Still, by and large, GI Joe seems to have succeeded much better than Captain Planet did. While GI Joe, both in DIC and Sunbow incarnations, seems to have been widely regarded as an Evil Attempt to Turn Kids Into Mindless Consumers, Captain Planet actually won several awards for being a Good and Educational Show That Enlightens Children.

Oddly enough, however, Captain Planet seems to have very little in the way of fan sites, especially as compared to GI Joe. You can't swing a dead cat without smacking into hundreds of Joe related fansites, but Captain Planet seems to have only a few supporters on the Internet, one of which is the official site from Turner Broadcasting which seems to be about the least kids' friendly kids' show site I've ever seen. I mean, Hasbro.com has all kinds of games and stuff for the kids who come there while the Captain Planet site has articles on watersheds and preserving the Mayan language that seem more suited to adult readers than the bitty set.

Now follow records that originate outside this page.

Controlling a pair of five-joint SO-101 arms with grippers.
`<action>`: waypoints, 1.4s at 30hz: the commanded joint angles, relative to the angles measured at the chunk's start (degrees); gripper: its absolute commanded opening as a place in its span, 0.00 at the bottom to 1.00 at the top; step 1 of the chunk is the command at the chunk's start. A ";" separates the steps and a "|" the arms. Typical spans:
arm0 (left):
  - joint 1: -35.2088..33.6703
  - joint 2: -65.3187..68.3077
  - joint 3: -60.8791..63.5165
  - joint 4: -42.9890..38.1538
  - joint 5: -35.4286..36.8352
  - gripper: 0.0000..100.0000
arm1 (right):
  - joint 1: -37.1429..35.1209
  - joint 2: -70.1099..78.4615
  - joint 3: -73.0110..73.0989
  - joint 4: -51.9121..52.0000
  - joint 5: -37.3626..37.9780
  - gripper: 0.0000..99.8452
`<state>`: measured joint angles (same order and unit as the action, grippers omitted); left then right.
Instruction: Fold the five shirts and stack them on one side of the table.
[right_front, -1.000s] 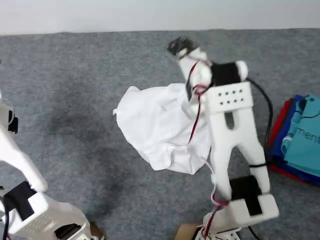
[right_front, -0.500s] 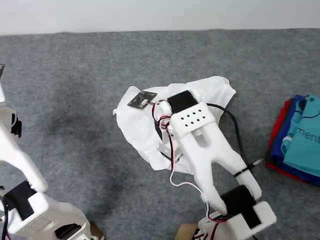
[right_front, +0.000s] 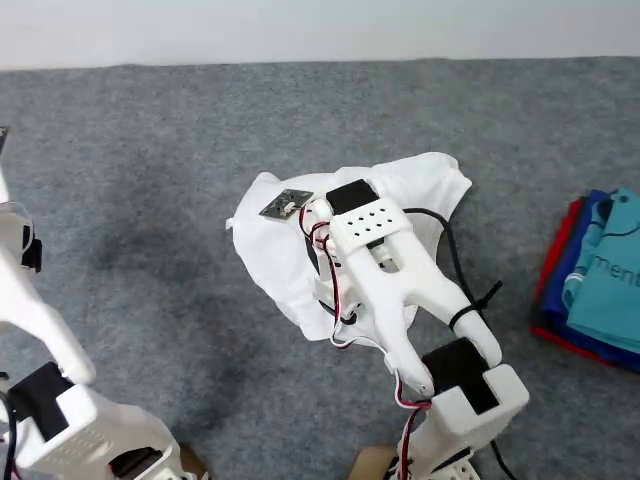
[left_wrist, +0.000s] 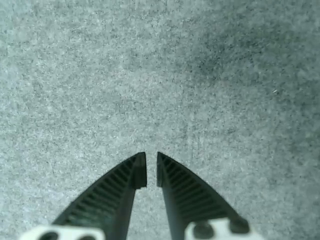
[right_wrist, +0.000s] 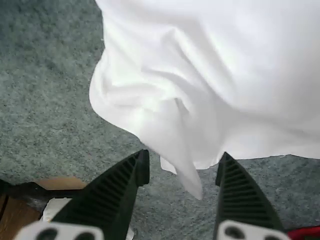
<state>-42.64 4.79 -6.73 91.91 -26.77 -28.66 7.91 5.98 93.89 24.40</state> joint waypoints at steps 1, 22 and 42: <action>0.26 -2.55 -0.22 -0.88 0.35 0.04 | 0.75 -0.31 -0.35 -0.13 -0.44 0.12; 13.27 -2.81 -0.31 -1.32 0.09 0.04 | 25.54 -22.37 -29.27 8.31 8.70 0.01; 50.11 -2.90 16.75 -12.75 -4.31 0.15 | 42.33 -28.26 -30.24 4.88 8.97 0.01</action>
<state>4.13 4.79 7.52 79.69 -27.91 12.92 -18.90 -21.71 99.60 32.84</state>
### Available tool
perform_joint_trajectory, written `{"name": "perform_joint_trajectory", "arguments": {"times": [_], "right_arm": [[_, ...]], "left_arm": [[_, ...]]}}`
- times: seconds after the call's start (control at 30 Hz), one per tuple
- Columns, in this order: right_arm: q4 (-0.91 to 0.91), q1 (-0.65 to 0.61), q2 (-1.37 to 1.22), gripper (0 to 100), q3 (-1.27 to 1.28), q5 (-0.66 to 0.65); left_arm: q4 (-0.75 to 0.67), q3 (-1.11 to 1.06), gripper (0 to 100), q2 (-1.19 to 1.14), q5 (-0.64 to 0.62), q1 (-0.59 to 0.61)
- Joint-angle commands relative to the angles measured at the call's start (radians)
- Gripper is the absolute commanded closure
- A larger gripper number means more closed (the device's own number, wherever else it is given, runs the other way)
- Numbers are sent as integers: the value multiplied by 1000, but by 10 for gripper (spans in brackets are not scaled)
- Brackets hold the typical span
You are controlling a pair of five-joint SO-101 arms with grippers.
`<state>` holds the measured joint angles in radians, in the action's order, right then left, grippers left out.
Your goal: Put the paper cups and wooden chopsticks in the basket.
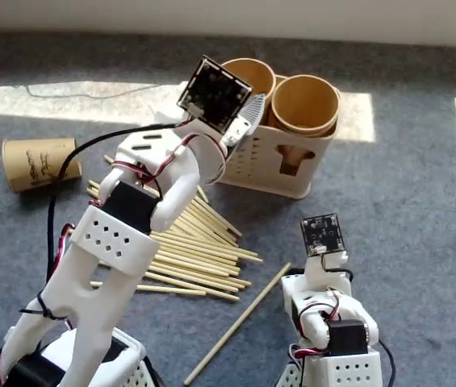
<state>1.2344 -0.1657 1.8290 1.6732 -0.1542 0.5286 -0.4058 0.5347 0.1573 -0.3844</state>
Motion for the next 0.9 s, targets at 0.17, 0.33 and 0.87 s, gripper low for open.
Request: {"name": "perform_joint_trajectory", "arguments": {"times": [0.17,0.33,0.87], "right_arm": [[10,10,5,993,97,0],[10,10,5,993,97,0],[10,10,5,993,97,0]], "left_arm": [[97,10,832,1,130,12],[98,50,832,-102,187,12],[318,280,868,-275,388,-22]]}}
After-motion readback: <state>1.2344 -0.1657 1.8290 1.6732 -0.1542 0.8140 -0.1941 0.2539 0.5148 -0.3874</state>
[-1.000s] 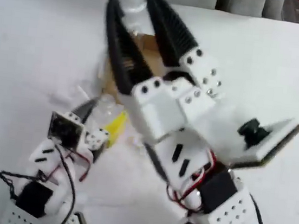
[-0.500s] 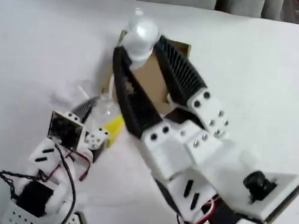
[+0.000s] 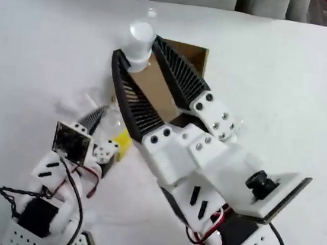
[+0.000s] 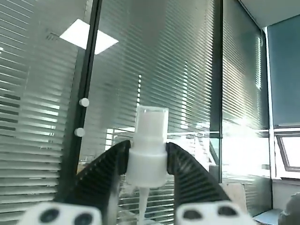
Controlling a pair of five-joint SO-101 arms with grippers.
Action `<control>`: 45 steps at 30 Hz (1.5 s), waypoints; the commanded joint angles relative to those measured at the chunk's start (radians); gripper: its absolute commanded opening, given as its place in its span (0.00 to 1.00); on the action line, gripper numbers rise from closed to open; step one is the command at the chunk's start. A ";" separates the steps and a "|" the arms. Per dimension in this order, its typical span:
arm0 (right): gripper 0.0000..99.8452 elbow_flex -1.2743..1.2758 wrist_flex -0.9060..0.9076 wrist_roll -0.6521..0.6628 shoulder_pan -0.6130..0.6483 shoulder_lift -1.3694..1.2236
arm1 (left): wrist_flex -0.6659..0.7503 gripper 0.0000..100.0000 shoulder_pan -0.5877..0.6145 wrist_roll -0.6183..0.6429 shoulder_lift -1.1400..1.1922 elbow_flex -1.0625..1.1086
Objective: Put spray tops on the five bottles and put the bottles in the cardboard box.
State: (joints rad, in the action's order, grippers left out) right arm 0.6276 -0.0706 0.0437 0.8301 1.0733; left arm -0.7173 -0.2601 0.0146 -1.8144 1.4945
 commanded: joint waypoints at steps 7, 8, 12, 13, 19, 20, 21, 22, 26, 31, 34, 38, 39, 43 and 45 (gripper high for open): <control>0.02 0.005 -0.016 0.005 0.004 -0.022 | 0.029 0.02 0.008 -0.002 -0.018 -0.044; 0.02 0.005 -0.018 0.005 0.004 -0.036 | 0.032 0.02 0.007 -0.002 -0.018 -0.048; 0.02 0.005 -0.024 0.005 0.004 -0.094 | -0.011 0.02 0.007 -0.002 -0.018 -0.100; 0.02 0.005 -0.024 0.005 0.004 -0.107 | -0.026 0.02 0.007 -0.002 -0.018 -0.109; 0.02 0.008 -0.070 0.005 -0.007 -0.166 | -0.028 0.02 0.007 -0.002 -0.018 -0.115; 0.02 0.008 -0.073 0.005 -0.018 -0.174 | -0.028 0.02 0.007 -0.002 -0.018 -0.115; 0.02 0.006 -0.073 0.005 -0.027 -0.183 | -0.028 0.02 0.007 -0.002 -0.018 -0.115; 0.02 0.005 -0.073 0.005 -0.036 -0.191 | -0.028 0.02 0.007 -0.002 -0.018 -0.115; 0.02 0.005 -0.073 0.005 -0.061 -0.219 | -0.028 0.02 0.007 -0.002 -0.018 -0.115; 0.02 0.003 -0.074 0.005 -0.064 -0.242 | -0.028 0.02 0.008 -0.002 -0.018 -0.115; 0.02 0.003 -0.074 0.003 -0.067 -0.251 | -0.028 0.02 0.010 -0.002 -0.018 -0.115; 0.02 -0.002 -0.074 0.003 -0.065 -0.265 | -0.028 0.02 0.015 -0.002 -0.018 -0.115; 0.02 -0.003 -0.074 0.003 -0.065 -0.269 | -0.028 0.02 0.016 -0.002 -0.018 -0.115; 0.02 -0.006 -0.074 0.003 -0.065 -0.286 | -0.028 0.02 0.016 -0.002 -0.018 -0.115; 0.02 -0.006 -0.074 0.003 -0.065 -0.294 | -0.026 0.02 0.016 -0.002 -0.018 -0.115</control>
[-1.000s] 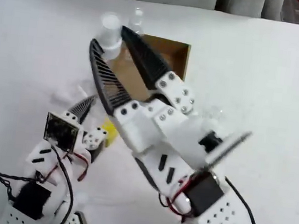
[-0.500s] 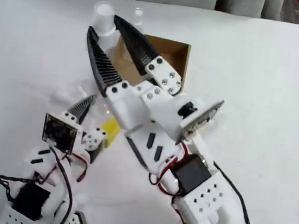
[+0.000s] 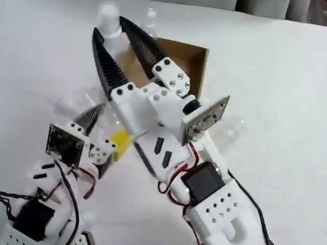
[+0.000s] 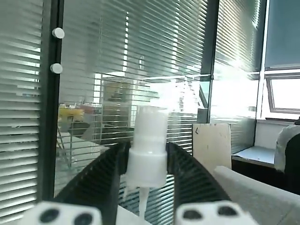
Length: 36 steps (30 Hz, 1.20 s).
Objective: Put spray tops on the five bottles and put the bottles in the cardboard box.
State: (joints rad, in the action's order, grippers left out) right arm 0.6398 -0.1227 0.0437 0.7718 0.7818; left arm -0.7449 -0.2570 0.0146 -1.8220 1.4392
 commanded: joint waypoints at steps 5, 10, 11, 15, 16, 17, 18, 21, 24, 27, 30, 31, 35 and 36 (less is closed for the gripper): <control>0.02 -0.018 -0.021 0.003 -0.005 -0.001 | 0.002 0.02 0.015 -0.002 -0.010 -0.060; 0.02 -0.018 -0.021 0.003 -0.004 -0.002 | 0.002 0.02 0.024 -0.002 -0.010 -0.060; 0.02 -0.018 -0.021 0.003 -0.004 -0.002 | 0.005 0.02 0.035 -0.002 -0.010 -0.061; 0.02 -0.018 -0.019 0.003 -0.004 -0.004 | 0.044 0.02 0.087 0.041 -0.010 -0.063; 0.02 -0.018 -0.018 0.003 -0.004 -0.004 | 0.044 0.02 0.094 0.074 -0.010 -0.063; 0.02 -0.017 -0.018 0.003 -0.004 -0.004 | 0.044 0.02 0.101 0.106 -0.010 -0.063; 0.02 -0.015 -0.018 0.003 -0.004 -0.004 | 0.044 0.02 0.102 0.127 -0.010 -0.063; 0.02 -0.015 -0.018 0.003 -0.002 -0.004 | 0.044 0.02 0.102 0.147 -0.010 -0.063; 0.02 -0.012 -0.016 0.003 -0.002 -0.004 | 0.044 0.02 0.101 0.147 -0.010 -0.061; 0.02 -0.012 -0.015 0.003 -0.002 -0.005 | 0.044 0.02 0.099 0.147 -0.010 -0.060; 0.02 -0.012 -0.015 0.002 0.004 -0.005 | 0.044 0.02 0.099 0.147 -0.010 -0.060; 0.02 -0.011 -0.013 0.002 0.015 -0.005 | 0.044 0.02 0.097 0.147 -0.010 -0.060; 0.02 0.012 -0.015 0.003 0.058 -0.005 | 0.044 0.02 0.099 0.147 -0.010 -0.060; 0.02 0.015 -0.015 0.003 0.067 -0.005 | 0.044 0.02 0.101 0.147 -0.010 -0.060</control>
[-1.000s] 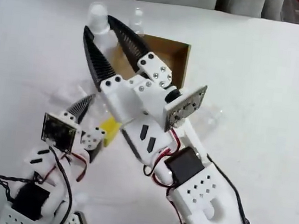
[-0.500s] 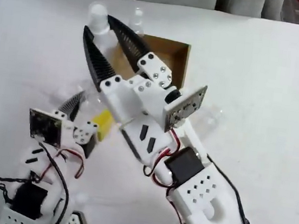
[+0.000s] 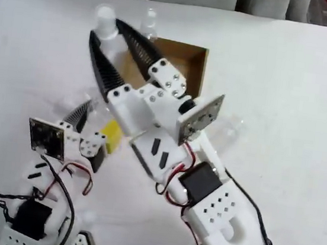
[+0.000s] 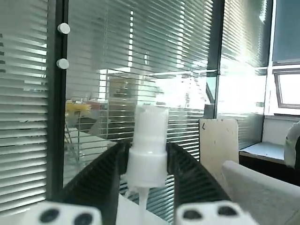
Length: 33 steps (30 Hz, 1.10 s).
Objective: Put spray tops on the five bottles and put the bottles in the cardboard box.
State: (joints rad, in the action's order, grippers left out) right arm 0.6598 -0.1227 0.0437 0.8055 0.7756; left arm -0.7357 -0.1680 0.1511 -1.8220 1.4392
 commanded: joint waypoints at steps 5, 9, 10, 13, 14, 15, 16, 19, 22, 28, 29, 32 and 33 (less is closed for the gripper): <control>0.02 0.003 -0.013 0.003 0.038 0.001 | 0.035 0.02 0.013 0.011 -0.010 -0.058; 0.02 0.034 -0.013 0.003 0.039 0.001 | 0.031 0.02 0.012 0.014 -0.010 -0.058; 0.02 0.048 -0.013 0.003 0.041 0.001 | 0.029 0.02 0.012 0.014 -0.010 -0.058; 0.02 0.064 -0.013 0.003 0.048 0.002 | 0.029 0.02 0.010 0.015 -0.010 -0.058; 0.02 0.064 -0.013 0.003 0.050 0.002 | 0.031 0.02 0.010 0.015 -0.010 -0.058; 0.02 0.064 -0.013 0.003 0.051 0.002 | 0.032 0.02 0.010 0.015 -0.010 -0.058; 0.02 0.064 -0.013 0.003 0.053 0.002 | 0.034 0.02 0.012 0.015 -0.010 -0.058; 0.02 0.068 -0.013 0.003 0.064 0.002 | 0.034 0.02 0.012 0.015 -0.010 -0.058; 0.02 0.071 -0.012 0.003 0.068 0.002 | 0.032 0.02 0.012 0.015 -0.010 -0.057; 0.02 0.072 0.091 -0.041 0.065 0.012 | 0.029 0.02 0.013 0.015 -0.010 -0.057; 0.02 0.072 0.110 -0.078 0.062 0.013 | 0.029 0.02 0.012 0.015 -0.010 -0.057; 0.02 0.072 0.124 -0.144 0.045 0.013 | 0.032 0.02 0.010 0.015 -0.010 -0.057; 0.02 0.072 0.124 -0.149 0.041 0.012 | 0.032 0.02 0.010 0.015 -0.010 -0.057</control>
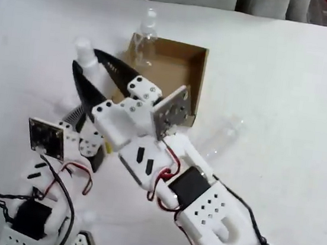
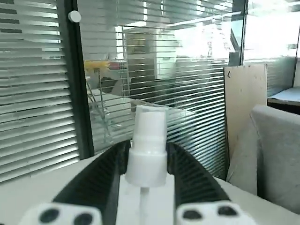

'Course, part of the reason for the lack of Captain Planet fansites could also be that the kids who loved CP just haven't started whinging nostalgic for their childhood shows yet. Captain Planet came out in the early to mid 1990s. Most of the kids who would have grown up watching it are just now entering their 20s and may not yet be into the same navel-gazing yearning for the past that those of us who were kids in the 80s seem to have. Then again, original Power Rangers toys are being considered 'nostalgic' so who knows?

What it really boils down to is this: I can forgive the Eco Warriors a myriad of sins because they're Joe characters and I like GI Joe. Captain Planet annoys the ever-living badword out of me because I have no emotional attachment to him or his backstory and generally think he's just cheesy as hell.

And, last but not least, just a brief touch on: Eco Warrior Flint -- Comics: The Eco Warriors also show up in the comics, naturally, since Hasbro wasn't about to lose the chance to cross-promote the new figures. The idea of the Eco Warriors is just as silly and unrealistic as it is in the cartoon, but Hama's treatment seems less jarring than the cartoon.

Like the cartoon, the Eco Warriors only surfaced briefly in the comics (#123-125), where they fought and defeated Cesspool in a way that was much more realistic and emotionally satisfying than in the cartoon: they sicced lawyers on him, effectively shutting down his operation. As I recall, Cesspool shows up again in later issues, still working for Cobra, but I don't think the Eco Warriors ever did show up again after #125.

And, I gotta go on record as saying that issues #124 and #125 are among my favorites. "Triptych" and "Diptych" are just cool to me; I like the way that the issues jump from story to story to story, effectively telling three stories in one issue and two in the other. The cuts help introduce the DEF and the Eco Warriors without bogging us down in separate origins for each group. The end results are in many ways much better than their cartoon counterparts.